Below is a listing; transcribe it exactly but without any images.
***** Data excerpt *****
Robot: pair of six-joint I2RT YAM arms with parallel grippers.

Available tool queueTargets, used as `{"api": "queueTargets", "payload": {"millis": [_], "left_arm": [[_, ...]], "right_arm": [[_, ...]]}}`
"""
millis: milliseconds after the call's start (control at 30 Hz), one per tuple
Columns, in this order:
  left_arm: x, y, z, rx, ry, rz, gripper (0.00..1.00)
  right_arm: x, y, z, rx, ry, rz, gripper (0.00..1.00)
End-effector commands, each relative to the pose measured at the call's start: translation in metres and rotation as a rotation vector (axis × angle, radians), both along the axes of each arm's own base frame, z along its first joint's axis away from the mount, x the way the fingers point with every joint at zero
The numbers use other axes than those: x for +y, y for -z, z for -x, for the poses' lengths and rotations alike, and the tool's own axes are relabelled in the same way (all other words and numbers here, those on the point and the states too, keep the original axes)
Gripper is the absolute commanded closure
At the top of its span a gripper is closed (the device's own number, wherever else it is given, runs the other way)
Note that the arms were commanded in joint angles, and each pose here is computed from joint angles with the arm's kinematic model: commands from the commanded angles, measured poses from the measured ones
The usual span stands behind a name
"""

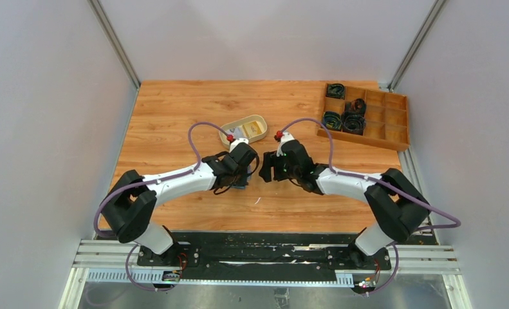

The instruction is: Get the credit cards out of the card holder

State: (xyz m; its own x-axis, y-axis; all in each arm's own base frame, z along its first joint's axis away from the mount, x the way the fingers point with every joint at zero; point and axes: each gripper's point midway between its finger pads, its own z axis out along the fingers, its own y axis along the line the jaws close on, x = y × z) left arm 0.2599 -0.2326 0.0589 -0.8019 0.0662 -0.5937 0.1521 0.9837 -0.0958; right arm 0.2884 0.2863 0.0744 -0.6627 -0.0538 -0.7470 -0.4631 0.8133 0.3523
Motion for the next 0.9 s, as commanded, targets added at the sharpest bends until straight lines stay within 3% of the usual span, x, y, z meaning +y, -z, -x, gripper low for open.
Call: {"api": "queueTargets", "payload": {"millis": [0,67,167,667,733,767,800,833,867], "left_arm": [[0.030,-0.014,-0.006,-0.014,-0.076,-0.062,0.72],[0.044,-0.012,-0.009,0.001,-0.108,-0.058,0.63],[0.062,-0.006,-0.010,0.024,-0.147,-0.048,0.59],[0.075,0.010,-0.007,0.068,-0.155,-0.059,0.58],[0.075,0.009,-0.008,0.067,-0.155,-0.055,0.58],[0.076,0.009,-0.008,0.067,-0.156,-0.053,0.58],[0.076,0.008,-0.009,0.067,-0.156,-0.053,0.58],[0.076,0.007,-0.009,0.066,-0.157,-0.051,0.58],[0.077,0.007,-0.010,0.065,-0.158,-0.049,0.58]], "right_arm": [[0.036,-0.005,0.007,0.001,-0.062,-0.041,0.29],[0.049,-0.007,0.009,-0.008,-0.087,-0.034,0.29],[0.064,-0.010,0.012,-0.021,-0.117,-0.022,0.29],[0.071,0.022,-0.006,0.034,-0.018,0.081,0.41],[0.070,0.023,-0.008,0.035,-0.010,0.089,0.51],[0.070,0.024,-0.008,0.038,-0.008,0.091,0.71],[0.070,0.024,-0.008,0.040,-0.006,0.095,0.81],[0.070,0.023,-0.009,0.040,-0.003,0.098,0.98],[0.068,0.023,-0.009,0.039,-0.001,0.105,1.00]]}}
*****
Solution to the exercise:
Robot: pair of six-joint I2RT YAM arms with parallel grippers.

Available tool queueTargets, used as `{"api": "queueTargets", "payload": {"millis": [_], "left_arm": [[_, ...]], "right_arm": [[_, ...]]}}`
"""
millis: milliseconds after the call's start (control at 30 Hz), one per tuple
Columns, in this order:
  left_arm: x, y, z, rx, ry, rz, gripper (0.00..1.00)
  right_arm: x, y, z, rx, ry, rz, gripper (0.00..1.00)
End-effector commands, each relative to the pose measured at the call's start: translation in metres and rotation as a rotation vector (axis × angle, radians), both along the axes of each arm's own base frame, z along its first joint's axis away from the mount, x the way the fingers point with every joint at zero
The numbers use other axes than those: x for +y, y for -z, z for -x, for the poses' lengths and rotations alike, and the tool's own axes are relabelled in the same way (all other words and numbers here, those on the point and the states too, keep the original axes)
Gripper is the absolute commanded closure
At the top of its span a gripper is closed (the device's own number, wherever else it is given, runs the other way)
Note that the arms were commanded in joint angles, and each pose here is computed from joint angles with the arm's kinematic model: commands from the commanded angles, measured poses from the measured ones
The usual span stands behind a name
"""


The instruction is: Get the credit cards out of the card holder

State: (xyz m; its own x-axis, y-axis; all in each arm's own base frame, z along its first joint's axis away from the mount, x the way the fingers point with every joint at zero; point and axes: each gripper's point midway between its finger pads, its own z axis out along the fingers, its own y axis along the line the jaws close on, x = y × z) left arm 0.2599 -0.2326 0.0589 -0.8019 0.0662 -0.5937 0.1521 0.9837 -0.0958; right arm 0.2884 0.2863 0.0744 -0.6627 -0.0538 -0.7470 -0.4631 0.8133 0.3523
Motion for the next 0.9 s, as commanded, targets added at the sharpest bends until straight lines stay within 3% of the usual span, x, y, z meaning +y, -z, -x, gripper low for open.
Call: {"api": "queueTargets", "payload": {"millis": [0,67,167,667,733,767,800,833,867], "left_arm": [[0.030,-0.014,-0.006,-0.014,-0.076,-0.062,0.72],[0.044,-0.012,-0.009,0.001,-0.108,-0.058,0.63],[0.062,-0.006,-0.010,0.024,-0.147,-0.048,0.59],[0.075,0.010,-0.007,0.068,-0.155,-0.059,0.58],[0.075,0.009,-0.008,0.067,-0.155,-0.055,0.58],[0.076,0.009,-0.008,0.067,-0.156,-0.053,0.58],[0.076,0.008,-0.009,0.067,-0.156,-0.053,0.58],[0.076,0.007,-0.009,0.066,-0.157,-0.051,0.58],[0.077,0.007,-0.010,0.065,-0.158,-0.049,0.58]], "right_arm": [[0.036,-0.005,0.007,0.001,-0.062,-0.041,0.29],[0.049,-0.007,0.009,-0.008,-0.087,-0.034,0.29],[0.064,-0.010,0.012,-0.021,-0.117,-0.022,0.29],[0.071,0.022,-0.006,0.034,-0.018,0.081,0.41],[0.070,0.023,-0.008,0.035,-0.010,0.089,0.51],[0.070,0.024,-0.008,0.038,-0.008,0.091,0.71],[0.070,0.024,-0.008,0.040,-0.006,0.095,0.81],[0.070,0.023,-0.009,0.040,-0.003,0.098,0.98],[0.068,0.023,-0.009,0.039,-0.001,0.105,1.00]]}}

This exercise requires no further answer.